Rin paused, considering.
Telling Venka the truth was risky, yes. It was risky now to share secrets with anyone who didn’t strictly need to know. But Venka was, startlingly, one of the most loyal people she knew. Venka had readily turned her back on her family to follow a group of southerners in revolt against her home province. She’d never once looked back. Venka could be rude and brittle, but she didn’t have a capricious bone in her body. She was blunt and honest, often to the point of cruelty, and she demanded honesty in return.
“I’m not a fucking spy,” Venka said, when Rin’s silence dragged on for too long.
“I know,” Rin said quickly. “It’s just—you’re right.” Her eyes darted around the cave, making sure no one was listening. “I have no clue what’s in Dog Province.”
Venka raised her eyebrows. “Sorry?”
“That’s the truth. I don’t know if they have an army. They could be legion. Enough to push the Republic back. Or they could all have defected, or have died. My intelligence is based on Kitay’s, and his is based on offhand comments Nezha made weeks ago.”
“Then what’s up north?” Venka demanded. “Where are you going? I don’t care what you tell everyone else, Rin, but you have to tell me.” She examined Rin’s face for a moment. “You’re going to wake the third, aren’t you?”
Rin blinked, surprised. “How did you guess?”
“Isn’t it obvious?” Venka asked. “You’ve dragged back Master Jiang and the Empress. The Gatekeeper and the Vipress. There’s only one missing, and no one ever confirmed that he’s dead. So where is he? Somewhere in the Baolei range, I’m assuming?”

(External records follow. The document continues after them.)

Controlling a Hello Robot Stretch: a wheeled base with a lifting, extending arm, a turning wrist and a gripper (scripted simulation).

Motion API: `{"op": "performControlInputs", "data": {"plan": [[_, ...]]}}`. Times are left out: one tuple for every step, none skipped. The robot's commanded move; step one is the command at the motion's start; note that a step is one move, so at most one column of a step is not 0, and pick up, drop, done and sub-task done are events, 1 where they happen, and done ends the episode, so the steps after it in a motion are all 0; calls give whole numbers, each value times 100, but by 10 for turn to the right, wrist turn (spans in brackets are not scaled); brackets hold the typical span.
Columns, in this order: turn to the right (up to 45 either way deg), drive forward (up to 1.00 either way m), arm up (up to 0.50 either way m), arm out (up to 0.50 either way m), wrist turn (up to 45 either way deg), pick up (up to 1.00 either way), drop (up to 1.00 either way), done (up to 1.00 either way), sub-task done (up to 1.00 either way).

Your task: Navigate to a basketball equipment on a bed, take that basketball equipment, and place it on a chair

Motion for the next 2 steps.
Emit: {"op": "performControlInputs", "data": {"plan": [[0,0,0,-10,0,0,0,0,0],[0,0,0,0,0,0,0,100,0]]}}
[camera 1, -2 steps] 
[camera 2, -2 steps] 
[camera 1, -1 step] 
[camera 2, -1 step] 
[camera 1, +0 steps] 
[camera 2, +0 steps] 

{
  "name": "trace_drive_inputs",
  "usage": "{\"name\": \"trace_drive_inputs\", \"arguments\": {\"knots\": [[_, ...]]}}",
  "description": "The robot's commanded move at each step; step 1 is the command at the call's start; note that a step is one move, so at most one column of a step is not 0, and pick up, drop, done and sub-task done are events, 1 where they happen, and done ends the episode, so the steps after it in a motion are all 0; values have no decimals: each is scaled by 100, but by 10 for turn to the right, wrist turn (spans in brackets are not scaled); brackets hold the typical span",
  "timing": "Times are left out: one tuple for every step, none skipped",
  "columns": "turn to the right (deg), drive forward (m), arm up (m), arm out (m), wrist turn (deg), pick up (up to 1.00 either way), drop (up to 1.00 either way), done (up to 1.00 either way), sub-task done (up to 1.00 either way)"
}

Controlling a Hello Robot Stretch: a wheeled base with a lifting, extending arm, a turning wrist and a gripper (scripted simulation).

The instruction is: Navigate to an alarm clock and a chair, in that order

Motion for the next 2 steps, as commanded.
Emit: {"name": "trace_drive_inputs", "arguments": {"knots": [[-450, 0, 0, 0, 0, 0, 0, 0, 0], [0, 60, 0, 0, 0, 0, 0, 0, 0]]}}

“The Wudang Mountains,” Rin answered automatically, disconcerted by Venka’s matter-of-fact tone. “We have to get through Dog Province first. But how are—I mean, that’s fine with you? You don’t think that’s insane?”
“I’ve seen stranger things in the past week,” Venka said. “You wield fire like it’s a sword. Jiang—I mean, Master fucking Jiang, the grand idiot of Sinegard, just ripped an entire fleet from the sky. I don’t know what’s insane anymore. I just hope you know what you’re doing.”